Les formations dispensées en France sont une belle impulsion qui demande à être approfondie. Les professeurs d'expérience continuent de découvrir les intérêts des impulsions pédagogiques de Rudolf Steiner tout au long de leur carrière. A.D., eurythmiste, a déclaré lors d'une séance de formation à la pédagogie Waldorf, justement :

"Le plan scolaire est très juste. Chaque année, j'en mesure l'extraordinaire pertinence."
Pourtant, ce plan scolaire initialement pensé pour les élèves allemands et encore au stade d'élaboration du vivant de Rudolf Steiner, reste assez peu détaillé en France. Les disciplines n'ont pas de manuel. Le cursus existe, bien sûr, constamment renouvellé : chaque classe le réinvente sans qu'on puisse en consulter un exemplaire définitivement fixé.


Voilà pourquoi, à mon avis, les échanges et les contributions diverses au sujet de la pédagogie Seiner-Waldorf sont bienvenus.

Raison n°1 : Les propos tenus dans un livre/un blog/une publication engagent son (ses) auteur(s).


C'est une évidence. C'est aussi la raison pour laquelle les propos sont généralement signés.

Raison n°2 : Le droit d'auteur appartient à chacun : droit de créer, droit de répondre.


Quand un auteur publie un livre, les lecteurs bénéficient du droit de réponse, de critique, de commentaire. Internet permet l'instantanéité, mais même avec un livre, c'est possible grâce à d'autres moyens de communication. Rien n'est jamais parfait quand on est dans l'action.

Pour moi, un livre est toujours un "prétexte", dans les multiples acceptions du terme.

Raison n°3 : Un livre appartient à un espace-temps : ici et maintenant. 


Il est ancré (encré ?) dans une situation de communication précise, résultat d'une volonté partagée. Si on pousse ce raisonnement, tout livre est condamné à l'obsolescence ou à l'incompréhension, à plus ou moins long terme, par définition.
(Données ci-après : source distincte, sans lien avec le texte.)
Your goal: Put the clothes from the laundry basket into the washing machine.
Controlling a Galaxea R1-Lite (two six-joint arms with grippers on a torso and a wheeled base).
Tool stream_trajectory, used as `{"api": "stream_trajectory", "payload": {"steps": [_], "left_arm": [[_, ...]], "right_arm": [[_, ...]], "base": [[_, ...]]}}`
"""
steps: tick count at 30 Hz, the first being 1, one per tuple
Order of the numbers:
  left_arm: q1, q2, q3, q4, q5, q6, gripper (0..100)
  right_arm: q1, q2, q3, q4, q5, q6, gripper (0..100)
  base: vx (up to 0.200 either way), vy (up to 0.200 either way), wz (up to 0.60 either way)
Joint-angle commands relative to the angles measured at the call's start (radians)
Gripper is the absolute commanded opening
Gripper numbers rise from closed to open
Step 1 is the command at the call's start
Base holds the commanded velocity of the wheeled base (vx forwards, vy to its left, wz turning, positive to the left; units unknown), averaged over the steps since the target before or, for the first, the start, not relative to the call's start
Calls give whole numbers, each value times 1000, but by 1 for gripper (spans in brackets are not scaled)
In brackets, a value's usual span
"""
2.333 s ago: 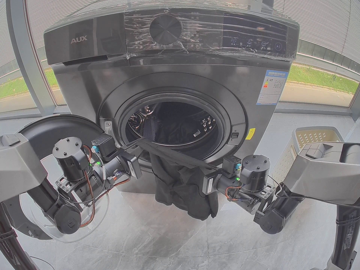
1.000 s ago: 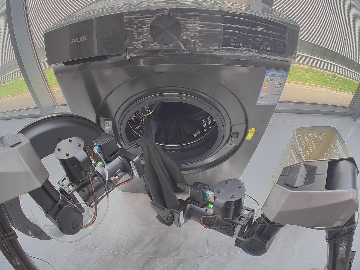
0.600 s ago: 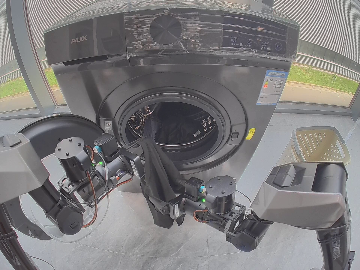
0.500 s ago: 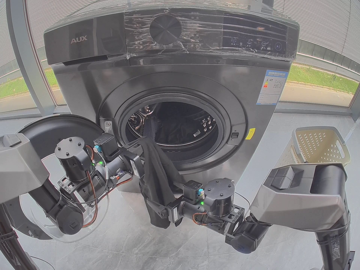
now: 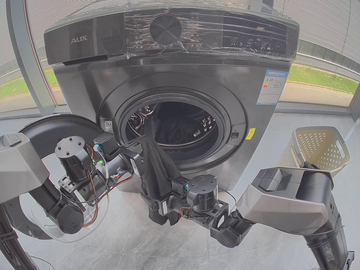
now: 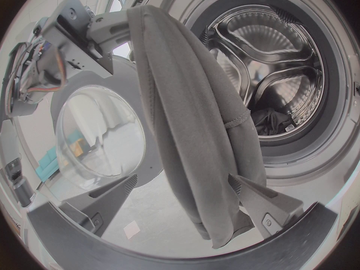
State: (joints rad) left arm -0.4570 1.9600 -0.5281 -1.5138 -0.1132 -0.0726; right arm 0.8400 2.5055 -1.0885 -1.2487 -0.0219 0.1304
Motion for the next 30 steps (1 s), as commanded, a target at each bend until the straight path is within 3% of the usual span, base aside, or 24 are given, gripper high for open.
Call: {"api": "stream_trajectory", "payload": {"steps": [1, 5, 6, 9, 12, 18, 19, 21, 23, 30], "left_arm": [[-2, 0, -1, 0, 0, -3, 0], [-3, -1, -1, 0, 0, -15, 0], [-3, -1, -1, 0, 0, -15, 0], [-3, -1, -1, 0, 0, -15, 0], [0, 2, -1, 0, 0, -15, 0], [26, 14, -3, -2, 0, -13, 0], [40, 16, -3, 0, -2, -13, 0], [44, 19, -3, 0, -3, -13, 0], [57, 23, -7, -2, -3, -13, 0], [63, 22, -7, -2, -3, -13, 0]], "right_arm": [[-16, 81, -93, 15, -35, -6, 100], [-29, 122, -148, 26, -58, -17, 100], [-32, 128, -160, 29, -69, -18, 0], [-42, 142, -175, 31, -104, -20, 0], [-47, 131, -165, 18, -105, -18, 0], [-59, -1, -14, -40, -99, -14, 0], [-62, -68, 70, -47, -90, -17, 0], [-70, -117, 124, -54, -78, -18, 0], [-84, -211, 237, -90, -21, -22, 0], [-160, -284, 375, -199, 68, -22, 0]], "base": [[0, 0, 0], [0, 0, 0], [0, 0, 0], [0, 0, 0], [0, 0, 0], [0, 0, 0], [0, 0, 0], [0, 0, 0], [0, 0, 0], [0, 0, 0]]}}
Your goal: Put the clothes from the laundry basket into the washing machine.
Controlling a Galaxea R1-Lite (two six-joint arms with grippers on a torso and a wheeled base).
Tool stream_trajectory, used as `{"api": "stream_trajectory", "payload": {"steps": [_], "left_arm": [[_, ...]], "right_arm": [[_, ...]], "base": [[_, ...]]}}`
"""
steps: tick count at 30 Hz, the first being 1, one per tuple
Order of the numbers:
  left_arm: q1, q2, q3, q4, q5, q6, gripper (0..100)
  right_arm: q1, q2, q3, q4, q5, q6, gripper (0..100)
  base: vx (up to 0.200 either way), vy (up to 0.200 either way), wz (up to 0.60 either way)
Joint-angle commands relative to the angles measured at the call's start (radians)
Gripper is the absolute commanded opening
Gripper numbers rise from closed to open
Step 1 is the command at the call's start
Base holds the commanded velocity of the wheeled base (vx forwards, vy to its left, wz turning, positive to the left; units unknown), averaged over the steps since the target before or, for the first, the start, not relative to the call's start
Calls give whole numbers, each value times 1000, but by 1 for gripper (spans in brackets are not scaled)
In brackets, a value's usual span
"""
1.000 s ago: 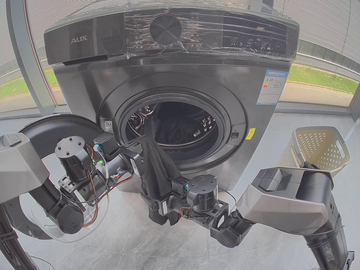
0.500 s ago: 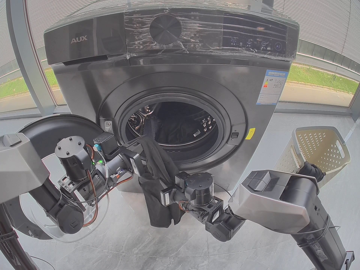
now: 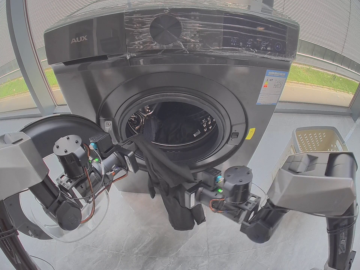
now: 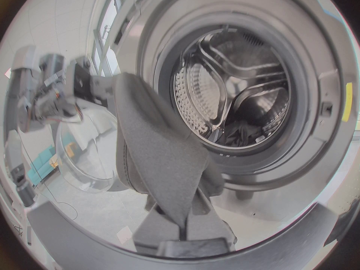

Raison n°4 : Toute pédagogie est en mouvement, et par conséquent en contradiction avec la relative fixité de l'écrit.


Les professeurs, les élèves, les parents, etc, évoluent. Parler de pédagogie, c'est évoquer des processus et non pas de résultats et essayer d'envisager des dynamiques et des possibles.

Raison n°5 : Faisons-nous confiance.


Il est évident que les enseignants ont des talents multiples, qu'ils subordonnent parfois (trop souvent ?) aux tâches et missions qui leur sont confiées. Dans une école Steiner, les professeurs sont souvent des artistes, ce qui est assez "bluffant".
 Dans toutes les écoles, il est urgent que chacun trouve comment se faire confiance à soi-même, et comment cultiver sa confiance dans le travail de ses collègues. Voici une des orientations à développer en priorité, à mon avis.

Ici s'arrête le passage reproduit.